Have you ever developed an interest in data science and thought of becoming a data scientist?
Do you know according to a report by Forbes, Data science is ranked the best tech job in 2021? Moreover, it is at a constant spot for 3 years.
As we all know, businesses are constantly generating huge amounts of data. And so the demand for data science scientists is raising day by day.
But if you are looking towards a career in data science, you need to be thorough with both programming languages and mathematical skills. To be able to access and analyze the gathered data, a person needs the best data science skills and tools.
In this article, we will share the most desired programming language required to achieve a career in data science.
Python was created by Guido Van Rossum in the year 1991. It is a high-level language that is object-oriented. It is considered one of the most popular languages for data science. Python is used by more than 50 % of data scientists.
Now the question arises why is python so frequently used?
It is because it is easy to learn and contains around a ton of really useful libraries used for deriving value from data. And so, it is considered convenient by many.
Some of the really easy and helpful python libraries from a data science perspective are Pandas, NumPy, Matplotlib etc.
There is n number of online tutorials available online that can give you a brief idea about python and how to work with python.

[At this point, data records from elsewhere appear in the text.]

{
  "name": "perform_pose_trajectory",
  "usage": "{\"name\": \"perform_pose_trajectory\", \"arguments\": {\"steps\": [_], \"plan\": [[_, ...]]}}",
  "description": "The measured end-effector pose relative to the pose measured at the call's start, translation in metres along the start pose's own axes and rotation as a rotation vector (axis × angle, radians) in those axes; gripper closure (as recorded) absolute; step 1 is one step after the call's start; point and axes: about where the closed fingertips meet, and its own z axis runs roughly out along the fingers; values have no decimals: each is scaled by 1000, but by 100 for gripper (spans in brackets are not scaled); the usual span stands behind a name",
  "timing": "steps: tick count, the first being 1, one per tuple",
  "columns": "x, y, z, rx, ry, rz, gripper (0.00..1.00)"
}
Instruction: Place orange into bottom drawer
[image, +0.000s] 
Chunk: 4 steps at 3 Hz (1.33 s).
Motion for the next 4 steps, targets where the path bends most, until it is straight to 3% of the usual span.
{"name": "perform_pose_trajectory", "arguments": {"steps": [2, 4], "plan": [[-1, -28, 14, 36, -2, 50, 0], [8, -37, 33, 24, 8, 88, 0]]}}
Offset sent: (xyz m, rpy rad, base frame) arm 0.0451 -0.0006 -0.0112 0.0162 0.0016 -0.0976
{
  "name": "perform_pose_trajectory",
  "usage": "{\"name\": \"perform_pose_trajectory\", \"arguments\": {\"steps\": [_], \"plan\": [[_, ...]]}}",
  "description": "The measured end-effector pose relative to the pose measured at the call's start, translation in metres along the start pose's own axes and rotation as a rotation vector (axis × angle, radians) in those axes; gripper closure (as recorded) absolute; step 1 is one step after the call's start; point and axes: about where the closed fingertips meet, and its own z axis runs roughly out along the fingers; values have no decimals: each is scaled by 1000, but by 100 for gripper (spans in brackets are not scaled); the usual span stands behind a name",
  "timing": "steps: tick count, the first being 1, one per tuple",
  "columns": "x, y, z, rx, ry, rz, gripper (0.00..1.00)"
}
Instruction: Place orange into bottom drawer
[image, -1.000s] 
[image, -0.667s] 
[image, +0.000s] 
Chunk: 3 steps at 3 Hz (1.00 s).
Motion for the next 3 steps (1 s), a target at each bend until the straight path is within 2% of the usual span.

The next programming language on our list is R. It is an open-source, object-oriented programming language. It is widely used for statistical computing and graphics.
Although you can consider R as one of the most desirable programming languages for data science in 2021, the learning curve of R programming is comparatively steep compared to python.
R contains a lappy function, which is able to perform high iteration operations that too faster than python.
Let’s move forward towards the next programming language on our list.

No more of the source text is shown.